Durante le feste cresce la richiesta di prodotti ittici, di contro gli uomini e le donne della Guardia Costiera di Ancona hanno intensificato i controlli ai ristoranti, pescherie, ambulanti, supermercati, automezzi adibiti al trasporto di prodotti ittici, alle unità da pesca, etc. , al fine di evitare il consumo di prodotto ittico non idoneo o illegalmente commercializzato. L’attività in parola si inserisce nel contesto di una più vasta operazione complessa nazionale, tutt’ora in corso, disposta dal Comando Generale del Corpo delle capitanerie di porto, denominata “TALLONE D’ACHILLE”. Gli accertamenti svolti hanno portato alla verbalizzazione di autotrasportatori intenti al trasporto di prodotto ittico sprovvisto della regolare documentazione sanitaria, alla rilevazione di irregolarità relative alla tracciabilità presso alcuni ristoranti etnici, nonché, il deferimento all’Autorità Giudiziaria di soggetti dediti alla vendita di prodotto ittico congelato e pubblicizzato come fresco.

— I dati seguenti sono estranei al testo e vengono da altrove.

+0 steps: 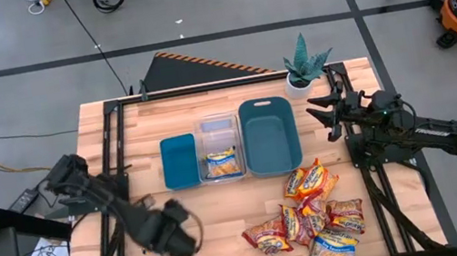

L’operazione, condotta sul territorio di giurisdizione della Capitaneria dorica, ha portato all’elevazione di sanzioni amministrative, ad oggi, per circa 30.000 €, al sequestro di circa 1450 Kg di prodotto ittico e all’invio alla Procura della Repubblica competente per territorio di n. 4 comunicazioni di notizia di reato, di cui n.3 per frode nell’esercizio del commercio (art. 515 C.P.) ed n.1 per detenzione di prodotto ittico allo stato di novellame. L’attività di controllo da parte degli uomini e le donne della Guardia Costiera proseguirà per garantire: il rispetto delle norme in materia di salvaguardia della salute pubblica, la tutela delle risorse biologiche, nonché, dell’intero ecosistema marino”.